* Task data *

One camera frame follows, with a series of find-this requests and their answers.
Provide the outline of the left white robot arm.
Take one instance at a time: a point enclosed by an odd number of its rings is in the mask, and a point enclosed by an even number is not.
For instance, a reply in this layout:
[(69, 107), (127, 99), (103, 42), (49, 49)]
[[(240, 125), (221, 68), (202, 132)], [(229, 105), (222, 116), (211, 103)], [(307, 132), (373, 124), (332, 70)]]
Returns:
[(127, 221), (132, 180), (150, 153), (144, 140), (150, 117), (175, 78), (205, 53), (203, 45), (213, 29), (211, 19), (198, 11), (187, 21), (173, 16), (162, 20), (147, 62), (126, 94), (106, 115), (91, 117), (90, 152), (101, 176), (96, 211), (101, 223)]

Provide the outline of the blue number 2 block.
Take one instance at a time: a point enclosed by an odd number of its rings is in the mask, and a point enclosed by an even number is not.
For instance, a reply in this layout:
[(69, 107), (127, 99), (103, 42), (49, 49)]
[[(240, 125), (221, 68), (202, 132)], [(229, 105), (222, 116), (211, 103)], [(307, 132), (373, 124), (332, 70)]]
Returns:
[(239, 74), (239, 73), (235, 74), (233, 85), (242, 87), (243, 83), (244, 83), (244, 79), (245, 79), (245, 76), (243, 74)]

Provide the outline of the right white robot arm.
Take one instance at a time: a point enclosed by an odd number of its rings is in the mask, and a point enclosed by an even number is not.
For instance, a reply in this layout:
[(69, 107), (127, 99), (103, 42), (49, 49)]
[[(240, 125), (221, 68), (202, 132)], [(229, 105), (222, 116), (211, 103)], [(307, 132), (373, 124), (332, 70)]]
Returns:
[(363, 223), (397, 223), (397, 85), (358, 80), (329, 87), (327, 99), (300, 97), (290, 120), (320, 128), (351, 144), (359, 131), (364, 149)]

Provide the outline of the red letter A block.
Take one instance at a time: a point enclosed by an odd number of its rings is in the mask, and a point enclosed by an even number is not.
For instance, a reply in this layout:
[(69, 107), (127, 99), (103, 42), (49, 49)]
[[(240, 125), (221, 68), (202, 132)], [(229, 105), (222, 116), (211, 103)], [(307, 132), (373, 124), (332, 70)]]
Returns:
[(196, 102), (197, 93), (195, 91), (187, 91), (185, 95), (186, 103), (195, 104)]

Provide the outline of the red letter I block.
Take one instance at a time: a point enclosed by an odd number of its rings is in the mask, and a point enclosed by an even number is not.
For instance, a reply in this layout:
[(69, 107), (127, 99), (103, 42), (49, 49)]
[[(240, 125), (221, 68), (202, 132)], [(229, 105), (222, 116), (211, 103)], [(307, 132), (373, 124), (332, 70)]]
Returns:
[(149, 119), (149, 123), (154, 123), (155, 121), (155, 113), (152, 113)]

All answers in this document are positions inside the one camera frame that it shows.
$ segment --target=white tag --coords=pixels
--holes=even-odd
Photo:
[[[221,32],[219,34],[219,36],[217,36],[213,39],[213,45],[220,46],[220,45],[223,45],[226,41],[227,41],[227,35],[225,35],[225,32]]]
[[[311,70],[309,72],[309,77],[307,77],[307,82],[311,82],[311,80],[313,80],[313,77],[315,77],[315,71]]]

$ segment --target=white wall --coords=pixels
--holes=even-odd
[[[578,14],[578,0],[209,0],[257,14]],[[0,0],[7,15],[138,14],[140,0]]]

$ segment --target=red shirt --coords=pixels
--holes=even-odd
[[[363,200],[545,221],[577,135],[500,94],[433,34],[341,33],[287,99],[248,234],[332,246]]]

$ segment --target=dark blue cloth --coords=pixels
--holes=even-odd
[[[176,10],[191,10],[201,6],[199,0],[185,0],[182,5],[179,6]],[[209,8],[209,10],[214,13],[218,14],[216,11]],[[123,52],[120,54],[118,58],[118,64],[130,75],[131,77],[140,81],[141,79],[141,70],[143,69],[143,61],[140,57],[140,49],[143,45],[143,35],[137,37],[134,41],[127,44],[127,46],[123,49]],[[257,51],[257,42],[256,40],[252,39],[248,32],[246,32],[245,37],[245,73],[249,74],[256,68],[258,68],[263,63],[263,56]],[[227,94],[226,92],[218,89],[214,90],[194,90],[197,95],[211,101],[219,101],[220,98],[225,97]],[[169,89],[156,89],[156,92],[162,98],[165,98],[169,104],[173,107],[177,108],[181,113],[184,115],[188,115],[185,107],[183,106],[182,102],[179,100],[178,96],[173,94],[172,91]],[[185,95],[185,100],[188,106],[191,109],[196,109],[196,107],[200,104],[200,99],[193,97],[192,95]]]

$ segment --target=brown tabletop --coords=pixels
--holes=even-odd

* Action item *
Filter the listing above, keeping only the lines with "answers".

* Task solution *
One camera frame follows, with a series of find-this requests and their answers.
All answers in this document are positions inside the one camera frame that it shows.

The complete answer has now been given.